Drop database command will raise "wrong tuple length" if pg_database tuple contains toast attribute.

Started by Ayush Tiwariover 1 year ago6 messages
#1Ayush Tiwari
ayushtiwari.slg01@gmail.com
1 attachment(s)

Hi hackers,

We encountered an issue lately, that if the database grants too many roles
`datacl` is toasted, following which, the drop database command will fail
with error "wrong tuple length".

To reproduce the issue, please follow below steps:

CREATE DATABASE test;

-- create helper function
CREATE OR REPLACE FUNCTION data_tuple() returns text as $body$
declare
mycounter int;
begin
for mycounter in select i from generate_series(1,2000) i loop
execute 'CREATE
ROLE aaaaaaaaaaaaaaaaaaaaaaaaaaabbbbbbbbbbbbbbbbbbbbbb ' || mycounter;
execute 'GRANT ALL ON DATABASE test to
aaaaaaaaaaaaaaaaaaaaaaaaaaabbbbbbbbbbbbbbbbbbbbbb ' || mycounter;
end loop;
return 'ok';
end;
$body$ language plpgsql volatile strict;

-- create roles and grant on the database.
SELECT data_tuple();

-- drop database command, this will result in "wrong tuple length" error.
DROP DATABASE test;

The root cause of this behaviour is that the HeapTuple in dropdb
function fetches a copy of pg_database tuple from system cache.
But the system cache flattens any toast attributes, which cause the length
check to fail in heap_inplace_update.

A patch for this issue is attached to the mail, the solution is to
change the logic to fetch the tuple by directly scanning pg_database rather
than using the catcache.

Regards,
Ayush

Attachments:

0001-Fix-drop-database-with-pg_database-toast-attribute.patchapplication/x-patch; name=0001-Fix-drop-database-with-pg_database-toast-attribute.patchDownload
From 52bfa40c67815e5929f09d6b5c48310c6a4db49b Mon Sep 17 00:00:00 2001
From: Ayush Tiwari <aytiwari@microsoft.com>
Date: Tue, 13 Aug 2024 02:54:57 +0530
Subject: [PATCH] Fix-drop-database-with-pg_database-toast-attribute

---
 src/backend/commands/dbcommands.c | 14 +++++++++++++-
 1 file changed, 13 insertions(+), 1 deletion(-)

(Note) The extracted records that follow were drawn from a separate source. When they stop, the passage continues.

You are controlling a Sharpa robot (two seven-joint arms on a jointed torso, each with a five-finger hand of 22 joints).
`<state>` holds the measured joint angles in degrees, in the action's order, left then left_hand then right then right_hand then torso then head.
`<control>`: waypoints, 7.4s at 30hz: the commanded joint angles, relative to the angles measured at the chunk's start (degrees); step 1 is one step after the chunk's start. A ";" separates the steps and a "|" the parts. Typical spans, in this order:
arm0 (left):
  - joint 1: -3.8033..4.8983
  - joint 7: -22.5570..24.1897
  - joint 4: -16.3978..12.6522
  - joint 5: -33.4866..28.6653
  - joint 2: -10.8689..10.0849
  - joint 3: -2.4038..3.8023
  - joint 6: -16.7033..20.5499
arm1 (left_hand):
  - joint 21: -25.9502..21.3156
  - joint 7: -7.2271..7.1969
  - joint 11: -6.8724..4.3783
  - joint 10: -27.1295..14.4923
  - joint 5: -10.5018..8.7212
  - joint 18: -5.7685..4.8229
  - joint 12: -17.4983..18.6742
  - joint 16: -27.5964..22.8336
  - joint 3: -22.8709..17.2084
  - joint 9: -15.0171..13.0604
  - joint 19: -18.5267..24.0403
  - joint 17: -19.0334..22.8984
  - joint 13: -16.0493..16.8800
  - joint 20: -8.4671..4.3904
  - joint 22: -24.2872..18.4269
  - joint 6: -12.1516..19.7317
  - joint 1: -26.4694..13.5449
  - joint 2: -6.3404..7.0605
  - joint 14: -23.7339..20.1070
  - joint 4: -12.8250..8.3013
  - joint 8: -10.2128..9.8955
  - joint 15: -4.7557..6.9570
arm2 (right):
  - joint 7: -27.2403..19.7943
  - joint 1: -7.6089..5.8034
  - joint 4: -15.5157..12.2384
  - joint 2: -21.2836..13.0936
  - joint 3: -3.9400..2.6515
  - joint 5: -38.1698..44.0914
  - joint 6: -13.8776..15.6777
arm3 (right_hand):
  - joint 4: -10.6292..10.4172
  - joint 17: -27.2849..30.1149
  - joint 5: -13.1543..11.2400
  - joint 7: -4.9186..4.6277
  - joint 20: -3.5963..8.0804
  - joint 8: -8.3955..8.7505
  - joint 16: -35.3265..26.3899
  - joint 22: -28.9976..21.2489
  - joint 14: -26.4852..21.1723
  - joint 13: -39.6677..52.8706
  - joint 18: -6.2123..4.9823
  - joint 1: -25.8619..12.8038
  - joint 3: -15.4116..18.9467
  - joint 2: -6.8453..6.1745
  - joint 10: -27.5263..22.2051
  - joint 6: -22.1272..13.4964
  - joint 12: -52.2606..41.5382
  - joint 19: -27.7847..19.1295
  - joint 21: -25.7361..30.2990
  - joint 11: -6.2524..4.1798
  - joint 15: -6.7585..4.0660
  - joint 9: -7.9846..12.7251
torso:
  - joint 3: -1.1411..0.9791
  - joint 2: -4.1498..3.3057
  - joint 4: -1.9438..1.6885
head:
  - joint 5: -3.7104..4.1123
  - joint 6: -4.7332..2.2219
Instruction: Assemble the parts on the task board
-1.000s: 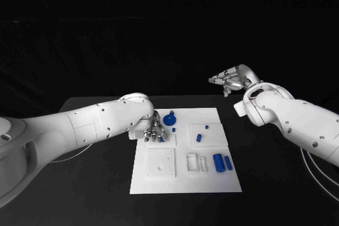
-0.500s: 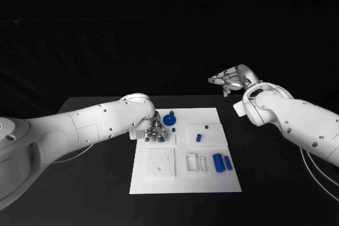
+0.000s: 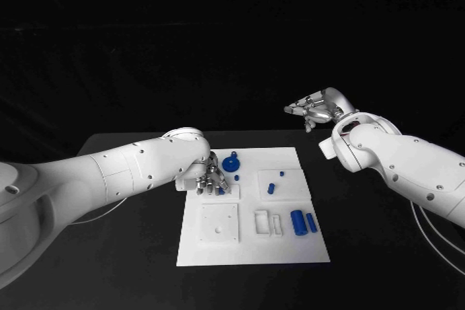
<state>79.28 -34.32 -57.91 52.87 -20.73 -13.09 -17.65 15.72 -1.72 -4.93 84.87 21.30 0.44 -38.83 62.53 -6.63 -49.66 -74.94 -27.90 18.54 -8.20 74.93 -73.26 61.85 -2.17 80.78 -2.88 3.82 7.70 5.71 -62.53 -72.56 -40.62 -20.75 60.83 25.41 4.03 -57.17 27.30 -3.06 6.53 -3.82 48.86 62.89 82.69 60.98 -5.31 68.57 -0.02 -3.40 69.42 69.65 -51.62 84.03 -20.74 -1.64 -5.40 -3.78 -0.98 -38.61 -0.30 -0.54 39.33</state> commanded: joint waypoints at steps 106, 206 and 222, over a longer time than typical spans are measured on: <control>0.72 6.15 20.88 -4.83 3.70 5.20 -0.12 | -6.28 4.25 2.08 0.95 -14.40 -0.44 7.63 -0.94 12.52 28.80 -0.59 4.13 1.52 0.98 1.01 9.30 0.19 -0.74 -3.12 6.93 0.20 -1.48 | -1.29 0.10 -1.00 -1.58 -0.04 -1.90 0.07 | -1.27 0.38 1.91 -1.42 -0.81 0.22 -0.45 -0.62 0.13 -0.56 -1.32 -0.14 0.65 0.26 -0.51 -4.87 0.27 2.13 0.12 0.67 0.69 0.05 | -0.32 -2.67 0.84 | -0.60 -3.77; 1.15 5.68 -14.15 -8.75 -14.77 -0.27 27.24 | 0.92 -0.35 -0.47 1.89 4.91 0.02 -0.02 3.08 -13.63 15.62 -1.31 -0.32 1.24 -0.20 1.17 2.62 -0.87 -0.63 0.67 -8.90 15.71 0.11 | -1.24 1.36 1.27 -1.30 -0.03 -2.42 -0.65 | -0.97 0.24 6.73 -1.36 -0.70 0.24 -0.24 -0.78 0.17 -0.42 -1.25 -0.53 -1.45 -0.44 -0.47 -4.66 0.02 2.10 -0.22 0.52 0.58 0.06 | 0.29 -0.11 -0.61 | -1.24 -1.81; -0.32 5.05 -17.25 -4.38 -14.73 -0.79 29.26 | 1.91 -0.36 -0.48 1.89 5.06 0.41 -0.63 3.39 -13.86 15.37 -0.99 -0.90 0.96 0.09 1.14 2.49 -1.05 -0.75 0.70 -8.86 15.51 0.02 | -1.12 1.50 1.15 -1.47 -0.02 -2.44 -0.90 | -0.97 0.28 6.99 -1.37 -0.69 0.24 -0.30 -0.77 0.15 -0.43 -1.24 -0.67 -1.66 -0.51 -0.49 -4.66 0.05 2.11 -0.27 0.51 0.58 0.06 | 0.28 -0.20 -0.54 | -1.08 -1.35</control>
<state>79.04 -28.99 -74.86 46.42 -35.59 -13.90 10.35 17.35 3.34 -4.68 84.45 26.00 0.43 -39.15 65.67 -18.82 -23.98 -76.07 -28.70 19.55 -8.50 74.93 -65.10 60.51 -2.44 81.28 -10.55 18.04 7.77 4.99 -61.07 -71.31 -42.08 -20.74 58.35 25.31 3.09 -56.89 34.17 -4.30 6.12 -3.83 48.65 62.16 82.88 60.52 -5.72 68.10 -1.46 -3.40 69.00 65.14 -51.40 84.03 -20.73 -1.22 -5.20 -3.76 -0.70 -38.78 -0.85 -1.64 37.91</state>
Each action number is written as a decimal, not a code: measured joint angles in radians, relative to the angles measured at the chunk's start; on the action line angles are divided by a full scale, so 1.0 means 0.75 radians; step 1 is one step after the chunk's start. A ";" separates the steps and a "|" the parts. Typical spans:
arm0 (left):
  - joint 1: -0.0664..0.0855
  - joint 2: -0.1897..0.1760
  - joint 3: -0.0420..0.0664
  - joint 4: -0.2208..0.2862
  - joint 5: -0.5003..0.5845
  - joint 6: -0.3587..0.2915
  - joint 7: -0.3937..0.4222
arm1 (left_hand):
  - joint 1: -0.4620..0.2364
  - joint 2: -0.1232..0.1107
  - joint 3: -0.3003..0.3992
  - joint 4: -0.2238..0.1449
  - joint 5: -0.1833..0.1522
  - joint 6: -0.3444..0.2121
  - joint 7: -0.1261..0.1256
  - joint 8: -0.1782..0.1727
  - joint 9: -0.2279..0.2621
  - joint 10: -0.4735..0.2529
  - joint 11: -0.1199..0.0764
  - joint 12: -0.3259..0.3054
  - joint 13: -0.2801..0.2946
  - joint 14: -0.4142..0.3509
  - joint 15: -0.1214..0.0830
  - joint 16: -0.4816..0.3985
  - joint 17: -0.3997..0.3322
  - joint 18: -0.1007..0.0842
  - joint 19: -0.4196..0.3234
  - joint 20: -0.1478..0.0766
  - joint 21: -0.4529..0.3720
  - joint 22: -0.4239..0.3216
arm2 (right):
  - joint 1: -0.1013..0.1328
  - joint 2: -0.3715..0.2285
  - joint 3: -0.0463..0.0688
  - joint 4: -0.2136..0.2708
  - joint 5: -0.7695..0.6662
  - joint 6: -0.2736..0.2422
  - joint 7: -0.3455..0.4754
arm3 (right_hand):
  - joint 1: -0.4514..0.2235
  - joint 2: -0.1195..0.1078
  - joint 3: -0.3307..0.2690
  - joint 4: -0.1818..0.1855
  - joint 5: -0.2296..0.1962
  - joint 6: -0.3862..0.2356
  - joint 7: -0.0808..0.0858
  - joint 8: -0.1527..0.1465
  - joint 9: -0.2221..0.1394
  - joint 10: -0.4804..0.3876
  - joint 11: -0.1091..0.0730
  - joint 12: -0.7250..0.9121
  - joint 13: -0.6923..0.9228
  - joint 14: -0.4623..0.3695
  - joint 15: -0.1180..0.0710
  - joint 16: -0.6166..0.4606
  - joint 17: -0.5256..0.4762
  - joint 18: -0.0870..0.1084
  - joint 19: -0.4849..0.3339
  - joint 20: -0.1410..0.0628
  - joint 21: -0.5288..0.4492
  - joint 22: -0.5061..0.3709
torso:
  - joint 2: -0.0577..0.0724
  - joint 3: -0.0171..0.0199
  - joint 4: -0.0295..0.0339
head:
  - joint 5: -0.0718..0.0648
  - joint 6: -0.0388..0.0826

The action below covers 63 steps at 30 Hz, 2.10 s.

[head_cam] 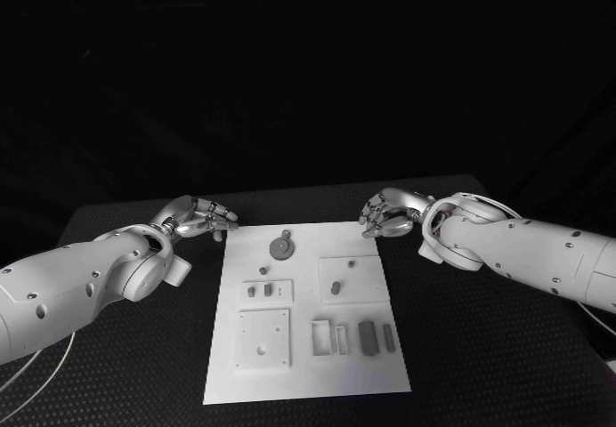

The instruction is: Assemble the parts on the task board

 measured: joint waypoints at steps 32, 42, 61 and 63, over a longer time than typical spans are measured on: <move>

diff --git a/src/backend/commands/dbcommands.c b/src/backend/commands/dbcommands.c
index 7026352bc9..b5673217b8 100644
--- a/src/backend/commands/dbcommands.c
+++ b/src/backend/commands/dbcommands.c
@@ -1649,6 +1649,8 @@ dropdb(const char *dbname, bool missing_ok, bool force)
 	bool		db_istemplate;
 	Relation	pgdbrel;
 	HeapTuple	tup;
+	ScanKeyData scankey;
+	SysScanDesc scan;
 	Form_pg_database datform;
 	int			notherbackends;
 	int			npreparedxacts;
@@ -1786,7 +1788,15 @@ dropdb(const char *dbname, bool missing_ok, bool force)
 	 */
 	pgstat_drop_database(db_id);
 
-	tup = SearchSysCacheCopy1(DATABASEOID, ObjectIdGetDatum(db_id));
+	ScanKeyInit(&scankey,
+				Anum_pg_database_datname,
+				BTEqualStrategyNumber, F_NAMEEQ,
+				CStringGetDatum(dbname));
+
+	scan = systable_beginscan(pgdbrel, DatabaseNameIndexId, true,
+							  NULL, 1, &scankey);
+	tup = systable_getnext(scan);
+
 	if (!HeapTupleIsValid(tup))
 		elog(ERROR, "cache lookup failed for database %u", db_id);
 	datform = (Form_pg_database) GETSTRUCT(tup);
@@ -1812,6 +1822,8 @@ dropdb(const char *dbname, bool missing_ok, bool force)
 	 */
 	CatalogTupleDelete(pgdbrel, &tup->t_self);
 
+	systable_endscan(scan);
+
 	/*
 	 * Drop db-specific replication slots.
 	 */
-- 
2.34.1

#2Tomas Vondra
tomas@vondra.me
In reply to: Ayush Tiwari (#1)
Re: Drop database command will raise "wrong tuple length" if pg_database tuple contains toast attribute.

Hi Ayush,

On 8/13/24 07:37, Ayush Tiwari wrote:

Hi hackers,

We encountered an issue lately, that if the database grants too many
roles `datacl` is toasted, following which, the drop database command
will fail with error "wrong tuple length".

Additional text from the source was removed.